Beginning with the line that has "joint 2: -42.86" in it, transcribe the listing exactly through its final line, and add nothing.

----------------

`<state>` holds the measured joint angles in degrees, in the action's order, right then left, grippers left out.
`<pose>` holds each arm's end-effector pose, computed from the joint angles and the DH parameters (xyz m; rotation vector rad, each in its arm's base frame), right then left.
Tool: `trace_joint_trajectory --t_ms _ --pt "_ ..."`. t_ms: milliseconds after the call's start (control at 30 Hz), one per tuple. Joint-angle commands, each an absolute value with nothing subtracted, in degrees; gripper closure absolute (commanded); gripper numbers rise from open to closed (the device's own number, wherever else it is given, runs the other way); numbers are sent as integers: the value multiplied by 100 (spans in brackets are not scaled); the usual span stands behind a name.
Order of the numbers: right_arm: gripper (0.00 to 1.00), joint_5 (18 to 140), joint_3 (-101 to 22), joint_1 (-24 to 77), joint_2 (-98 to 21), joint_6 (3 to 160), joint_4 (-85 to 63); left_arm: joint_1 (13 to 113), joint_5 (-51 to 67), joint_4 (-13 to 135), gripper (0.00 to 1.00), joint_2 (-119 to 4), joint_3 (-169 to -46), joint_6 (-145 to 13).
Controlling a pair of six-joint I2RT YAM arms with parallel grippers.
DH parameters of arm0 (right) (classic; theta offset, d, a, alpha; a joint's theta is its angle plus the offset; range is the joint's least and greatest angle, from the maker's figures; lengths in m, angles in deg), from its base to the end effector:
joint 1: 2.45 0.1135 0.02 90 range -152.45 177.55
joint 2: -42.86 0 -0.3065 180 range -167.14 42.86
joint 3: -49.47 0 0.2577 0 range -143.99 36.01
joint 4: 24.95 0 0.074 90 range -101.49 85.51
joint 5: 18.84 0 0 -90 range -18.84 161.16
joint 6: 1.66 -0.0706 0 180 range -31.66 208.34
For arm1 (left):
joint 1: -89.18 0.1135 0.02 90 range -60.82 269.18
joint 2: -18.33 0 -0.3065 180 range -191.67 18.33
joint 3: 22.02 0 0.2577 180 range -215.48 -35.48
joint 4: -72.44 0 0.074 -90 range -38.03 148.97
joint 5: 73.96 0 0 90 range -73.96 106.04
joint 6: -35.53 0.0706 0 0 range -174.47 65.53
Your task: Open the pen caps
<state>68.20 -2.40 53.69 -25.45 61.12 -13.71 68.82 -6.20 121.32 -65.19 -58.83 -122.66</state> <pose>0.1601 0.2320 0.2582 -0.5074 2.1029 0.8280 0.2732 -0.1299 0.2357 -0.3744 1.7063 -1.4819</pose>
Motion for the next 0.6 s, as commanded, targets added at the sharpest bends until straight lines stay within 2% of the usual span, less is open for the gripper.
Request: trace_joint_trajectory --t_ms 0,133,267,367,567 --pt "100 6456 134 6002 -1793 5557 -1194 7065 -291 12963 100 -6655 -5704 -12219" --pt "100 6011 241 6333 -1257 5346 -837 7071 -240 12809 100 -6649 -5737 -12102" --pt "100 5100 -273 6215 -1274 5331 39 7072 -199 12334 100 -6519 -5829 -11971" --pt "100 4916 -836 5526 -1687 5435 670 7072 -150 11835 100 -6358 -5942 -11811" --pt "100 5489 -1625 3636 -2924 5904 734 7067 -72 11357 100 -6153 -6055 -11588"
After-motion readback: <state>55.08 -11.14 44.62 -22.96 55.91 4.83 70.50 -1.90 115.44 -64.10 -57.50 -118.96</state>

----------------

OUTPUT FOR THIS TASK »
joint 2: -42.86 0 -0.3065 180 range -167.14 42.86
joint 3: -49.47 0 0.2577 0 range -143.99 36.01
joint 4: 24.95 0 0.074 90 range -101.49 85.51
joint 5: 18.84 0 0 -90 range -18.84 161.16
joint 6: 1.66 -0.0706 0 180 range -31.66 208.34
For arm1 (left):
joint 1: -89.18 0.1135 0.02 90 range -60.82 269.18
joint 2: -18.33 0 -0.3065 180 range -191.67 18.33
joint 3: 22.02 0 0.2577 180 range -215.48 -35.48
joint 4: -72.44 0 0.074 -90 range -38.03 148.97
joint 5: 73.96 0 0 90 range -73.96 106.04
joint 6: -35.53 0.0706 0 0 range -174.47 65.53
Your task: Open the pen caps
<state>68.20 -2.40 53.69 -25.45 61.12 -13.71 68.82 -6.20 121.32 -65.19 -58.83 -122.66</state> <pose>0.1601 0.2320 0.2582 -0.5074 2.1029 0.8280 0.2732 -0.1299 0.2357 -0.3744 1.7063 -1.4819</pose>
Motion for the next 0.6 s, as commanded, targets added at the sharpest bends until straight lines stay within 2% of the usual span, less is open for the gripper.
Request: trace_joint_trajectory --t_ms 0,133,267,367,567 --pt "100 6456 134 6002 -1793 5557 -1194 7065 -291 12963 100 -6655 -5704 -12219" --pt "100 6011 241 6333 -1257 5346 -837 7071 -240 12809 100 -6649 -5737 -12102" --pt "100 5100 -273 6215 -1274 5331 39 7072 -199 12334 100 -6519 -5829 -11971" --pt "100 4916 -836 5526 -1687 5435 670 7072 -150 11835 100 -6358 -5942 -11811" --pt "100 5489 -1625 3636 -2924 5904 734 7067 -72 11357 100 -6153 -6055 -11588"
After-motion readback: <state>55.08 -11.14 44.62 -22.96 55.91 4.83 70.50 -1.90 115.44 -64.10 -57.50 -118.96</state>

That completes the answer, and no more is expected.